Millennials possess a dynamic resume of technical, innovative and transferable skills that researchers are defining as “hallmark” qualities of successful supply chains.
Senior levels of management, including President of Morai Logistics, Kelli Saunders, recognize the contributions millennials give to the supply chain industry. During an intimate interview with host of Let’s Talk Supply Chain, Sarah Barnes, Saunders highlights the importance of women and millennials in supply chains. There are significant variances in communication styles that have developed over the last eight decades. In comparison to traditional methods of communication via telephone and email, this tech-savy generation is showing how technology can benefit a blended workforce. Despite unfavorable stereotypes, Morai Logistics believes that millennials is a generation that motivates organizations to ask how are we doing better for the world?
Statistics show that ‘millennials will comprise three-quarters of the global workforce’ by 2025. As a generation born into technology, the growing presence of this cohort will have a positive impact on the future of supply chains. This article reinforces the requisite for millennials in the workforce by outlining the current transformations they have made in communications and the workforce.
New Forms of Communication
In alignment with the unceasing technological advancements that continue to develop, there has been a considerable shift in how different generations communicate. Millennials prefer instant, efficient and snackable content that can be sent and received at any time. In comparison to 47% of the “call me” cohort, Gen X, 68% of millennials admit to texting “a lot”. Informal communication has also been found to be very important to this generation and many organizations are noticing this in their workplace.
Research confirms that millennials usually communicate with ‘friendlier, more familiar tones, and casual forms of exchange’. Many question whether this could make communication in work environments with blended generations challenging, however, Morai Logistics takes a positive perspective.
The reality is in 2020, 50-55% of the population is going to be the millennial generation in the workforce. We’re going to see some of this wonderful technology driving how we make decisions, how we buy, how we sell and who we sell too. So we have to adapt to the differences. –Kelli Saunders, President of Morai Logistics
In her presentation deck “Women & Millennials in the Supply Chain”, Saunders confirms that millennials use instant messaging and texting. There seems to be a strong correlation between methods of communication and technology. Furthermore, the skills that this cohort possess also qualify them as integral members of any organizational team.
Millennials in Supply Chains
As an industry leader, Saunders encourages organizations to embrace the differences in communications, work ethic and philosophy that millennials demonstrate. She reinforces that as the “first generation to truly grow-up on technology”, this cohort “will take risk”. They bring to the industry a unique drive to make the world a better place and consistently ask “how are we doing better for the world?”
When discussing the benefits of opening the supply chain workforce to millennials, Saunders points out that their contributions are ‘a wonderful blend’. On the opposite end of the chain, millennials are also showing significant interest in the industry.
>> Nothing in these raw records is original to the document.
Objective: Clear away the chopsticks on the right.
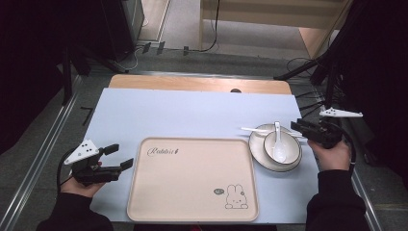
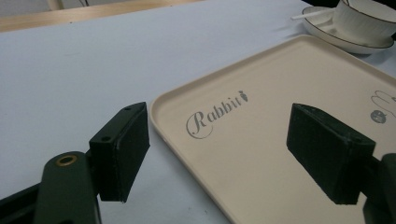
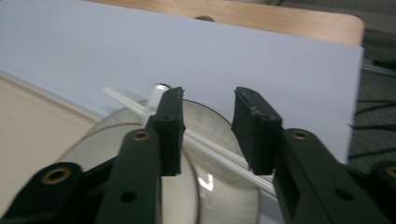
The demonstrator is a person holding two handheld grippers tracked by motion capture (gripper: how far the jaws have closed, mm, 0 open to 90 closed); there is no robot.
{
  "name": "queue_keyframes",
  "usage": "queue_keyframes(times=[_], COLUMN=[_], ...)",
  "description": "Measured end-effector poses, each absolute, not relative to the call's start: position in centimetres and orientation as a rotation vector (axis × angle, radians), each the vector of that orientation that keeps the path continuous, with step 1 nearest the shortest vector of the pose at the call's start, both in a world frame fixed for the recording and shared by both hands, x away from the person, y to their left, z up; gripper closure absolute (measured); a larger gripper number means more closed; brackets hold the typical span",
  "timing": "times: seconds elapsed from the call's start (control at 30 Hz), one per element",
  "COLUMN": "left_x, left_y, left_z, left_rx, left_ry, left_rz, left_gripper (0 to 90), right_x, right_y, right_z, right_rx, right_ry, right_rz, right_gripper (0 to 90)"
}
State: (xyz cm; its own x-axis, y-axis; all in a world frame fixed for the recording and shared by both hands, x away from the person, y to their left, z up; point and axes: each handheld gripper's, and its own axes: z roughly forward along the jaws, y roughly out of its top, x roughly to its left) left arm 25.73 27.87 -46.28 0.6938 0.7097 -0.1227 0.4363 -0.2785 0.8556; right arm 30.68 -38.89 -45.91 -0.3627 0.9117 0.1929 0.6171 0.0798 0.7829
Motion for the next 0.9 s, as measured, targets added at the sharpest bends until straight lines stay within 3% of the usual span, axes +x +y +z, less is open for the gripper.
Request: queue_keyframes(times=[0.07,0.2,0.9], left_x=[25.7,25.7,25.7], left_y=[27.9,27.9,27.7], left_z=[-46.3,-46.4,-46.6], left_rx=[1.928,1.938,1.956], left_ry=[0.887,0.884,0.871], left_rz=[0.367,0.387,0.381], left_gripper=[21.4,20.1,20.1], right_x=[30.9,31.3,33.8], right_y=[-39.5,-40.2,-40.8], right_z=[-46.4,-47.4,-51.2], right_rx=[1.544,1.558,1.632], right_ry=[2.009,2.019,2.192], right_rz=[1.164,1.188,1.056], right_gripper=[78.2,87.4,90.0])
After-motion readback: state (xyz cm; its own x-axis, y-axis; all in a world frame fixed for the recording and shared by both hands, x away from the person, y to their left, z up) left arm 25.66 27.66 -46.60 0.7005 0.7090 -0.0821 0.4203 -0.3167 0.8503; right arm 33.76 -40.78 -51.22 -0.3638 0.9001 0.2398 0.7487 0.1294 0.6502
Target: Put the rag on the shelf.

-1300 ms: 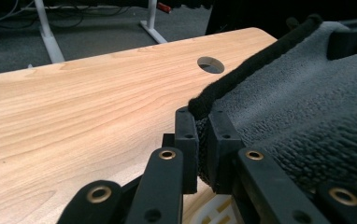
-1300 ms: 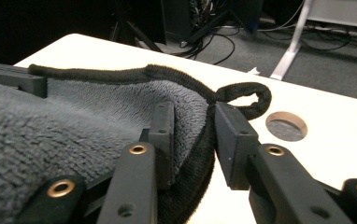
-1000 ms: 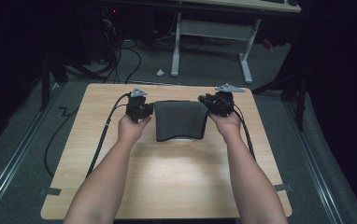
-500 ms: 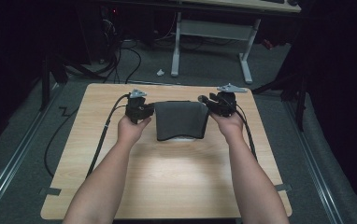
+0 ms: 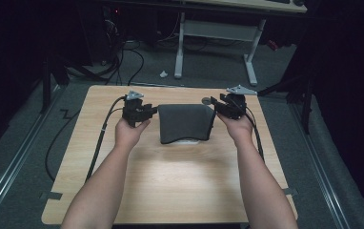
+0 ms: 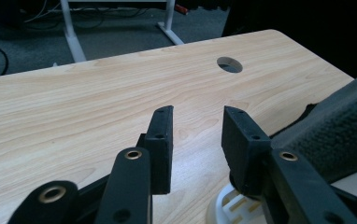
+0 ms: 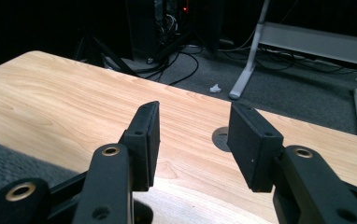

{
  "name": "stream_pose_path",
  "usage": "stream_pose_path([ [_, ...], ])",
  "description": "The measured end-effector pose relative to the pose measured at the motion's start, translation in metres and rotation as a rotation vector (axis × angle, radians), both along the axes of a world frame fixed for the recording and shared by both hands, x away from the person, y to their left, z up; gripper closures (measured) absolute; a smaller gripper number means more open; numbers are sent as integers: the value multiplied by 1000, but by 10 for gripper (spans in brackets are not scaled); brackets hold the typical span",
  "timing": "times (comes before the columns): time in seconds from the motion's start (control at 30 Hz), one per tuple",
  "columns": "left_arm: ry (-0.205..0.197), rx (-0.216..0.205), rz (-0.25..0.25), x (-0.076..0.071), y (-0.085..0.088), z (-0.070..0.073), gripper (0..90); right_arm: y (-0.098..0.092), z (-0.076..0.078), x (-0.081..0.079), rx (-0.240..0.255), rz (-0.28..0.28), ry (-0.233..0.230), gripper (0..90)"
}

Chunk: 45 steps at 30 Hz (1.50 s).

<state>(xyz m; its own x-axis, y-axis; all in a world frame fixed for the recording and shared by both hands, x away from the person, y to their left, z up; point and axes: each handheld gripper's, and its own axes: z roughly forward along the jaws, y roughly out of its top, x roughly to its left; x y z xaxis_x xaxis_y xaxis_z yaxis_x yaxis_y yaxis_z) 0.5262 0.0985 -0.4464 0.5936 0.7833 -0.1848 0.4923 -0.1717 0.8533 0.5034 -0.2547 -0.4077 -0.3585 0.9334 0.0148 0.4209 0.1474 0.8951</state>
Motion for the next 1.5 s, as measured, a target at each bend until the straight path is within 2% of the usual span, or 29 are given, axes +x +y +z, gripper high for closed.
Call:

SupplyChain247 states that 87% of millennials feel that working in the supply chain industry will help their ‘personal growth and development’. In addition, 88% also believe that there are significant opportunities to advance in this industry.
However, in the same way that communication styles differ, the type of work environment millennials attract to most is also unique. In fact, diversity is reported to be the primary consideration for this generation, which explains their gravitation toward supply chains. Statistically, 85% of surveyed millennials believe that this industry ‘involves a diverse workforce and encompasses people of all types’.
There is no denying the positive impact millennials will make on the supply chain industry. Their unique skills and abilities, built on technology and innovation, will promote companies to ask important questions and achieve lucrative results.